A Fayette Circuit Court has handed a victory to the University of Kentucky in its bid to keep investigative documents in a sexual harassment case private, but an appeal is already in the works.

Monday, Judge Thomas Clark sided with UK in its case against the school’s student newspaper, the Kentucky Kernel, arguing the documents pertaining to a former professor accused of sexual harassment are exempt from open records rules and their publication could lead to the identification of the victims.

UK President Eli Capilouto applauded the ruling as a “strong statement about the criticality of privacy.”

“Without this, we’re never going to have victim-survivors some forward to report these cases so that we can adjudicate them,” he told WUKY.

The decision deals a blow to the Kernel, which has rallied support for their cause through social media and an online fundraising campaign.
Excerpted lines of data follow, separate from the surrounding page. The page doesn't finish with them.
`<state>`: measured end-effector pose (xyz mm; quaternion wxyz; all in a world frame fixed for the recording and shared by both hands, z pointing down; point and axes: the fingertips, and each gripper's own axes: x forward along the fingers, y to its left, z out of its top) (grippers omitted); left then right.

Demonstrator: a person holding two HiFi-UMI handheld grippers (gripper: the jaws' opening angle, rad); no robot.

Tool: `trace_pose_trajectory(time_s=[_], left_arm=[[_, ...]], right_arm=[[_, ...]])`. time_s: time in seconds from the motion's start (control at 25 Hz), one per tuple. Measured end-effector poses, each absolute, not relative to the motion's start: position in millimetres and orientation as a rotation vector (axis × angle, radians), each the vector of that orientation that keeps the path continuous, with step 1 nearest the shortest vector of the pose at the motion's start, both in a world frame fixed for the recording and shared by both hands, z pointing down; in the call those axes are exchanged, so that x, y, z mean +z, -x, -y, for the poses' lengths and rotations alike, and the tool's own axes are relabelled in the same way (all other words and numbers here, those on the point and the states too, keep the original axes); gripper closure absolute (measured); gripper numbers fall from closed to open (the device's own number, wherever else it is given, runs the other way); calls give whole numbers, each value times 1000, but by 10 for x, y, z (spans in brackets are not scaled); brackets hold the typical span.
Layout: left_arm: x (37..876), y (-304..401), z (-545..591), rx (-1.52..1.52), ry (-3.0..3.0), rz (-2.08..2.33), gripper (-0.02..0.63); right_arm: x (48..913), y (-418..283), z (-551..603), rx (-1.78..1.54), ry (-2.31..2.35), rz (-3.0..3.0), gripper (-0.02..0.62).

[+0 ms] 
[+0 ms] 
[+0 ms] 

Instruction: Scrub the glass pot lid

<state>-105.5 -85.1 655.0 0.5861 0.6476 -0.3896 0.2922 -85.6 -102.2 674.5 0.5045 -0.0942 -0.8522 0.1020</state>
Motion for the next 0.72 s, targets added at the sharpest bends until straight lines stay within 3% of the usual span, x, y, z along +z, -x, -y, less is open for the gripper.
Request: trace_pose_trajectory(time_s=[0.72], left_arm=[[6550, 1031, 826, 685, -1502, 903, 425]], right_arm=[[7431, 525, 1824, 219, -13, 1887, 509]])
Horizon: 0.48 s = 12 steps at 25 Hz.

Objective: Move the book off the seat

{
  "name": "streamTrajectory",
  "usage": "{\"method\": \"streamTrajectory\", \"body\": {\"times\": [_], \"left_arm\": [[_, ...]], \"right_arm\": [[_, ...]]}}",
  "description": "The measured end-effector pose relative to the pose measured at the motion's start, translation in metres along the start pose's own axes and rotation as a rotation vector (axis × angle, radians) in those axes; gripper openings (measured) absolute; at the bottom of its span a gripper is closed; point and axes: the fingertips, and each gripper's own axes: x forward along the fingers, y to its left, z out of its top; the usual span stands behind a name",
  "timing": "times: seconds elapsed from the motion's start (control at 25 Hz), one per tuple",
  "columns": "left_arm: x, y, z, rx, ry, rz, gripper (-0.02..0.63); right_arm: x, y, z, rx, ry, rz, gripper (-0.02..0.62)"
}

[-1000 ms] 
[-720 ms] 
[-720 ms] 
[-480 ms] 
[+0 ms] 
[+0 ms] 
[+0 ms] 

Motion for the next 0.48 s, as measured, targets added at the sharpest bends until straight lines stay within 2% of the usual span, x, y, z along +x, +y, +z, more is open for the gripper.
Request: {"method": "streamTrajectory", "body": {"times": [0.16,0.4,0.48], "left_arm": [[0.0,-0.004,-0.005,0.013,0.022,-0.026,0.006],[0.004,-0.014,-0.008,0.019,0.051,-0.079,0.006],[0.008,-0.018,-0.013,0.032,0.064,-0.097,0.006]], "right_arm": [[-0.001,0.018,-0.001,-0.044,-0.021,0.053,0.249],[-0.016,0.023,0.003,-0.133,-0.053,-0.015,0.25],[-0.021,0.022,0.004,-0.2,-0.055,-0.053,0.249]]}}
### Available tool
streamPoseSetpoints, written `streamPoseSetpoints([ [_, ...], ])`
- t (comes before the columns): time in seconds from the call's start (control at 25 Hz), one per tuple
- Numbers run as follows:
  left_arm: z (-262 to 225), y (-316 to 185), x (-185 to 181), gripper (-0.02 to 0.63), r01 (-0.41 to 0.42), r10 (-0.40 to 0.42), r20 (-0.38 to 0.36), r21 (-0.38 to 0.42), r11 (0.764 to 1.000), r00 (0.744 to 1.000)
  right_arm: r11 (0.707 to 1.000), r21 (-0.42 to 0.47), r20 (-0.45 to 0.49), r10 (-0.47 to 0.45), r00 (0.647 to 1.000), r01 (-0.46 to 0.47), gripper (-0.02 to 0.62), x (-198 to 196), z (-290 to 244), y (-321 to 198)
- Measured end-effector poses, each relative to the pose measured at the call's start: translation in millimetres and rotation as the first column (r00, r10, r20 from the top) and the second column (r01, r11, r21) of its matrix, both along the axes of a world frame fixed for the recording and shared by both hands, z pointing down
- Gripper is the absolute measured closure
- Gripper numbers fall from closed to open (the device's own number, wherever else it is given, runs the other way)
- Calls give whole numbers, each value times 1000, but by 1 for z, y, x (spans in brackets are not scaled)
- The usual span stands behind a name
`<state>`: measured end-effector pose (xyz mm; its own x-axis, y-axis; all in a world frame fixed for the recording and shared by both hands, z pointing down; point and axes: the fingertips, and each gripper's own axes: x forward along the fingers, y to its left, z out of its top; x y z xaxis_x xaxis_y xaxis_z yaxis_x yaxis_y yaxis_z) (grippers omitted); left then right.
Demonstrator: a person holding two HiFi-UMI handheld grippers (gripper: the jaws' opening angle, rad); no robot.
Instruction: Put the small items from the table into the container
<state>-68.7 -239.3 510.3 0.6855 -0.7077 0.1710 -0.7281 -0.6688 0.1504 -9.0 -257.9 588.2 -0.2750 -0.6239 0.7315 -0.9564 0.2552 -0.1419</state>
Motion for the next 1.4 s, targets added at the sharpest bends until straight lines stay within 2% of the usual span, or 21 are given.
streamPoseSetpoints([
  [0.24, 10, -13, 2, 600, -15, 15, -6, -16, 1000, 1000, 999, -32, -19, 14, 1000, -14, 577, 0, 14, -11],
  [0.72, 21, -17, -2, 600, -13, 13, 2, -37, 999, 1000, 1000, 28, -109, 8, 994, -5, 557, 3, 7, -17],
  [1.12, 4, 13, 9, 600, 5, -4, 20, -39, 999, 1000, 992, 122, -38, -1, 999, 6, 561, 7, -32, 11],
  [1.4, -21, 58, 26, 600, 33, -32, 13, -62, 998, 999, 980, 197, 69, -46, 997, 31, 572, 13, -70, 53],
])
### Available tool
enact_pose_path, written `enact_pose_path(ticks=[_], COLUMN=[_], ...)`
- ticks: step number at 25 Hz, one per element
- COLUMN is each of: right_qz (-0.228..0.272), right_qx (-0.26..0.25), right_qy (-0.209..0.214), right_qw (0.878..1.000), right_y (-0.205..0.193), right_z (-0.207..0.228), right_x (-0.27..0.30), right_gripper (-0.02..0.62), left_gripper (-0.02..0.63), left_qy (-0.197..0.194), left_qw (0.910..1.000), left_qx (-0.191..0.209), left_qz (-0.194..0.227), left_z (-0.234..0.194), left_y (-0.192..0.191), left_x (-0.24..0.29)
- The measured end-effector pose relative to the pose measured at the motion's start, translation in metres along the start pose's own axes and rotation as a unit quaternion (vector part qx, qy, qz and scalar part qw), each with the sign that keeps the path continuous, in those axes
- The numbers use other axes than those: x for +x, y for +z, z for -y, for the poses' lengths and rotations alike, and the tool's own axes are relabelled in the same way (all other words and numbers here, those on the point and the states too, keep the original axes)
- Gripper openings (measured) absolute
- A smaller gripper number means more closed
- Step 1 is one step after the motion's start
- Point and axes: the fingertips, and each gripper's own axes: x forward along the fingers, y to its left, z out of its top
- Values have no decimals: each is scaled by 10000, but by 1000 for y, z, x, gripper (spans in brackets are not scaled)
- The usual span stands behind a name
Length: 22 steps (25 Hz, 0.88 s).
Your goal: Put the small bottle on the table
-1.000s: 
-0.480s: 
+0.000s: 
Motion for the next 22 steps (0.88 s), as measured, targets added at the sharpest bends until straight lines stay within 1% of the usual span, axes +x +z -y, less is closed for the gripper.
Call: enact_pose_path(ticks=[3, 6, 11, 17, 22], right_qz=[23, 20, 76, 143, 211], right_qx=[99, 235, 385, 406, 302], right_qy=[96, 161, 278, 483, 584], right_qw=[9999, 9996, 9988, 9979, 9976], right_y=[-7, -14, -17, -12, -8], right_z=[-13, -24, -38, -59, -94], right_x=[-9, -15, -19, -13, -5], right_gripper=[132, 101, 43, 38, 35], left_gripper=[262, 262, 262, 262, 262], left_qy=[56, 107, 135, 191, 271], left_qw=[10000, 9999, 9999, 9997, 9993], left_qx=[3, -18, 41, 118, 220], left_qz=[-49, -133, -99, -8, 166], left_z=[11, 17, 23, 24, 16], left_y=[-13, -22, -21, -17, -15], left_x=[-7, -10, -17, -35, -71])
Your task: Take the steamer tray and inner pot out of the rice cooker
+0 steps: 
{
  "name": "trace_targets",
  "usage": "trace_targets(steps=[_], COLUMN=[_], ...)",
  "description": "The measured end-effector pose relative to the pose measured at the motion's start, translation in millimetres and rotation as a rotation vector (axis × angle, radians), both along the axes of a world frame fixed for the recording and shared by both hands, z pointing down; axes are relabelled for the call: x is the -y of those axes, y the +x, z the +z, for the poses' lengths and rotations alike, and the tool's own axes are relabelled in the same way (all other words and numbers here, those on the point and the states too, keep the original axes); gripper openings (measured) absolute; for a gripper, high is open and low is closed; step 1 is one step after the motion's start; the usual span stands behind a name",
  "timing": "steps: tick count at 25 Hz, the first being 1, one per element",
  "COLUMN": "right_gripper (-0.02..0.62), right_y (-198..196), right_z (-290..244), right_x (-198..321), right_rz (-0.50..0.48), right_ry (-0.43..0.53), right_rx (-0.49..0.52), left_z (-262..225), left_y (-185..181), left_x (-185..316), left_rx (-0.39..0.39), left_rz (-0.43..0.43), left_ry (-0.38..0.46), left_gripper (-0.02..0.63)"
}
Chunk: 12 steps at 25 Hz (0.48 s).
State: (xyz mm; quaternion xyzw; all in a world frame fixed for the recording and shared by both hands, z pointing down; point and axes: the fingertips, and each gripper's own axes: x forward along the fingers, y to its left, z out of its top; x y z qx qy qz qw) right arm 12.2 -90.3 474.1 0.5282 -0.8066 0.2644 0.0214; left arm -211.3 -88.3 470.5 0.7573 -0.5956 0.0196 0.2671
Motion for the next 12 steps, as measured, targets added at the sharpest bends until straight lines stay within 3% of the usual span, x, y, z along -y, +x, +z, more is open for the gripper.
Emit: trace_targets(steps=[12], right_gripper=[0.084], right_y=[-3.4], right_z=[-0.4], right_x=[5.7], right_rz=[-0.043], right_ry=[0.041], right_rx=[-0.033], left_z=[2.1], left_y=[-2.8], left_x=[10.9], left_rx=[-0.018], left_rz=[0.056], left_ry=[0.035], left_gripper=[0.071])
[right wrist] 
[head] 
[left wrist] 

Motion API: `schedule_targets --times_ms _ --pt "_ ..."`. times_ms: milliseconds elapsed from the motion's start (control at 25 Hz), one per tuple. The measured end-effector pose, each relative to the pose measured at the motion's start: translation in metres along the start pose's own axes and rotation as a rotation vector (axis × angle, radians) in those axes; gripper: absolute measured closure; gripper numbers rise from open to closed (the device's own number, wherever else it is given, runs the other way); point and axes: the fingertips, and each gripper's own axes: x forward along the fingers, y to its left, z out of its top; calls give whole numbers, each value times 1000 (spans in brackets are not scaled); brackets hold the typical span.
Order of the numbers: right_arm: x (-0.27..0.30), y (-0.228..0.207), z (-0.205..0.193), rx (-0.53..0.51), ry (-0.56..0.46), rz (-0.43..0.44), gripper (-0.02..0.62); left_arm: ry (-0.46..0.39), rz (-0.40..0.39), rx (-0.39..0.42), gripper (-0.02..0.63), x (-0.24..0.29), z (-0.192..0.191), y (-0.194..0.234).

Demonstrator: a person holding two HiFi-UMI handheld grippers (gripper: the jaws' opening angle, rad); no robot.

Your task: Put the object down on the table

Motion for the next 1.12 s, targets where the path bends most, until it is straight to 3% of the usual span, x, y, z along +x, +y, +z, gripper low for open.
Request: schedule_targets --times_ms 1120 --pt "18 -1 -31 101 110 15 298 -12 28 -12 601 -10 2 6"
The court battle has prompted both campus protests and accolades for the independent newspaper.

“It was a bit of a stab to the heart,” says Kernel editor-in-chief Marjorie Kirk.

Kirk says the paper plans to appeal the ruling as soon as possible. She says, if left to stand, the decision would set a precedent permitting professors and others who are found responsible for sexual harassment to “move within academia unnoticed.”

“It would allow for this system to continue, not just at our university but at… universities across the entire United States. If one university allows it, all of them are allowed to do this,” she counters.

Capilouto maintains new safeguards, including a survey requiring incoming employees to disclose any past sexual or research misconduct, will adequately address those concerns. But Kirk says the paper takes issue with portions of the judge’s ruling and intends to push for a decision from the state’s highest court.

“We’ll go as far as our money will allow us,” she says. “I think that will get us through the Court of Appeals and we’ll see about the Supreme Court.”

Kirk says she plans to contact Attorney General Andy Beshear, who intervened in the Kernel lawsuit last September.

CREDIT JOSH JAMES

Reading into the Ruling

In the decision, Judge Clark characterized the documents as “educational records” that fall under the umbrella of a federal student privacy law. Clark went on to say the contents could not be “reasonably” redacted to protect victims’ names.

Institute for Rural Journalism and Community Issues Director Al Cross questions that conclusion.

“Redaction is a tricky exercise. I have to think though that, after having seen a lot of heavily redacted documents from federal agencies, that these documents could be redacted enough to protect identities for still holding the university accountable for how it handled the case,” he says.

When it comes to balancing those competing interests – privacy and institutional accountability – Cross sees university favoring one over the other.

“They say we’re not going to balance. We’re going to always side on the right of privacy and what that says is we are not siding on the side of our own accountability,” he says.

UK spokesman Jay Blanton disputes that claim, noting the university “gets about 800 open records requests a year, so in the past three years alone that’s about 2,500 requests. All but a handful of those we’ve complied with fully, responsibly, and comprehensibly. There are a handful of cases revolving around… constitutionally protected issues of privacy for students and for patients where we have taken issue violating the privacy of a victim.”

As for Monday’s ruling specifically, Cross hesitates to offer a full assessment, given the judge’s special access to the documents in question.

“It’s a well-reasoned ruling, but it’s difficult to evaluate it completely because the judge had access to the file,” Cross adds. “The attorney general did not have access to the file because the university refused to let the attorney general look at it.”

Blanton argues that’s in keeping with federal law.

“The attorney general has agreed with that position in the past. They’ve explicitly agreed with our position that we could not share records to the attorney general for review that are student records,” he says. “Now they’ve reversed themselves.”

If the Kernel presses ahead with its planned appeal, Cross says much could depend on the tone of the next court ruling.

“If the Court of Appeals renders a decision that is as clear as this one, it’s quite possible that the Supreme Court would just not want to hear it, but if the Supreme Court thinks that there are still legal issues or that the Court of Appeals may be off base, then it could decide to hear it,” he explains. “There is only the right to one appeal.”